→ EXERCISE DATA

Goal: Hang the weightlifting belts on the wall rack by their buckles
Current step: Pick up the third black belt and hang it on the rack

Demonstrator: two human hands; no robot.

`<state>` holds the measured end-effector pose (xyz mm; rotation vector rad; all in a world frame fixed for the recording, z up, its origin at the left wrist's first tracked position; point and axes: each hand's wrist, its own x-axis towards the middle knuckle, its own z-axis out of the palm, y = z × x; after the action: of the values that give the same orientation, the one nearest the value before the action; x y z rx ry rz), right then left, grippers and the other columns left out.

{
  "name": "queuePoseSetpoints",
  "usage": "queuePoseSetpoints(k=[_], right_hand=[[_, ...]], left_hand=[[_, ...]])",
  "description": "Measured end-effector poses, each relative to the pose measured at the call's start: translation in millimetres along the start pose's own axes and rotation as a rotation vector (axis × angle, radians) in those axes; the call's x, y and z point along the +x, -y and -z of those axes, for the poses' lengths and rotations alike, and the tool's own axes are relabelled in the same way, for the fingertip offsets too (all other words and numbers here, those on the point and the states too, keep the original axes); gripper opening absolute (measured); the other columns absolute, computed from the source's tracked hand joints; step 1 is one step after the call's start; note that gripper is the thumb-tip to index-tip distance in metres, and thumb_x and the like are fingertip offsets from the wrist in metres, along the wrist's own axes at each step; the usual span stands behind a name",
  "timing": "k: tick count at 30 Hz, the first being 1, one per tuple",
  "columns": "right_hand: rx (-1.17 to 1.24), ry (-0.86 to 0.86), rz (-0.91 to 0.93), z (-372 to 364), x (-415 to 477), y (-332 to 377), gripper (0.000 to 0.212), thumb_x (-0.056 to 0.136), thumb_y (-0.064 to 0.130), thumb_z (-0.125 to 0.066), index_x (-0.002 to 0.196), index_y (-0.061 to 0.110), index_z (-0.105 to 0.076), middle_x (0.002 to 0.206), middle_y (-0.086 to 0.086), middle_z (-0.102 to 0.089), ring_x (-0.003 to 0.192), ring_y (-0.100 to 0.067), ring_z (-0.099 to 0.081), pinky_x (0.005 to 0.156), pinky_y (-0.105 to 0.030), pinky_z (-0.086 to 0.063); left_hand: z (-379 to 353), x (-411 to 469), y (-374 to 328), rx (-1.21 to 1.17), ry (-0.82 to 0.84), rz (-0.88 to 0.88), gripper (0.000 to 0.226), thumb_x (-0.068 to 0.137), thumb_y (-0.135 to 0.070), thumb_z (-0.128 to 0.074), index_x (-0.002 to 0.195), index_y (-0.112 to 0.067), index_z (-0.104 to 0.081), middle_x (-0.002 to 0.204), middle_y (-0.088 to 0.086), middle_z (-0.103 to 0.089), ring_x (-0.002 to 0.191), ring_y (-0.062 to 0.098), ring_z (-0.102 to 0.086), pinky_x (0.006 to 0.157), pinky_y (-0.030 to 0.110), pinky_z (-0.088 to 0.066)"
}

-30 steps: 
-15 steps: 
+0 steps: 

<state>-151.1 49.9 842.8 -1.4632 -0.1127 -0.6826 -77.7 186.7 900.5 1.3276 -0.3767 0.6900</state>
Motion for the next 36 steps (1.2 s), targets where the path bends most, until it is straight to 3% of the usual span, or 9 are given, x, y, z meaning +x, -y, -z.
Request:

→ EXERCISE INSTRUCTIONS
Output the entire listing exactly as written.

→ RESPONSE AREA
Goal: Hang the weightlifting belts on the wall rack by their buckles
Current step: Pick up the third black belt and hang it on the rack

Demonstrator: two human hands; no robot.

`<state>` holds the measured end-effector pose (xyz mm; rotation vector rad; all in a world frame fixed for the recording, z up, its origin at the left wrist's first tracked position; point and axes: each hand's wrist, its own x-axis towards the middle knuckle, its own z-axis out of the palm, y = z × x; after the action: of the values that give the same orientation, the one nearest the value before the action; x y z rx ry rz), right then left, grippers and the other columns left out.

{
  "name": "queuePoseSetpoints",
  "usage": "queuePoseSetpoints(k=[_], right_hand=[[_, ...]], left_hand=[[_, ...]])",
  "description": "Measured end-effector poses, each relative to the pose measured at the call's start: translation in millimetres along the start pose's own axes and rotation as a rotation vector (axis × angle, radians) in those axes; the call's x, y and z point along the +x, -y and -z of those axes, for the poses' lengths and rotations alike, and the tool's own axes are relabelled in the same way, for the fingertip offsets too (all other words and numbers here, those on the point and the states too, keep the original axes); gripper opening absolute (measured); the other columns absolute, computed from the source's tracked hand joints; step 1 is one step after the call's start; note that gripper is the thumb-tip to index-tip distance in metres, and thumb_x and the like are fingertip offsets from the wrist in metres, along the wrist's own axes at each step; the usual span stands behind a name",
  "timing": "k: tick count at 30 Hz, the first being 1, one per tuple",
  "columns": "right_hand: rx (-1.17 to 1.24), ry (-0.86 to 0.86), rz (-0.91 to 0.93), z (-372 to 364), x (-415 to 477), y (-332 to 377), gripper (0.000 to 0.212), thumb_x (-0.056 to 0.136), thumb_y (-0.064 to 0.130), thumb_z (-0.125 to 0.066), index_x (-0.002 to 0.196), index_y (-0.061 to 0.110), index_z (-0.105 to 0.076), middle_x (0.002 to 0.206), middle_y (-0.086 to 0.086), middle_z (-0.102 to 0.089), ring_x (-0.003 to 0.192), ring_y (-0.100 to 0.067), ring_z (-0.099 to 0.081), pinky_x (0.005 to 0.156), pinky_y (-0.105 to 0.030), pinky_z (-0.086 to 0.063); left_hand: z (-379 to 353), x (-411 to 469), y (-374 to 328), rx (-1.21 to 1.17), ry (-0.82 to 0.84), rz (-0.88 to 0.88), gripper (0.000 to 0.226), thumb_x (-0.068 to 0.137), thumb_y (-0.135 to 0.070), thumb_z (-0.128 to 0.074), index_x (-0.002 to 0.195), index_y (-0.112 to 0.067), index_z (-0.104 to 0.081), middle_x (-0.002 to 0.204), middle_y (-0.088 to 0.086), middle_z (-0.103 to 0.089), ring_x (-0.002 to 0.191), ring_y (-0.062 to 0.098), ring_z (-0.102 to 0.086), pinky_x (0.006 to 0.157), pinky_y (-0.030 to 0.110), pinky_z (-0.088 to 0.066)"
}

-30 steps: 
-15 steps: 
+0 steps: 

<state>-151.1 49.9 842.8 -1.4632 -0.1127 -0.6826 -77.7 186.7 900.5 1.3276 -0.3767 0.6900</state>
Motion for the next 36 steps (1.2 s), targets where the path bends most, until it is straight to 3% of the usual span, or 9 are given, x, y, z meaning +x, -y, -z.
Request:

The full answer has now been given.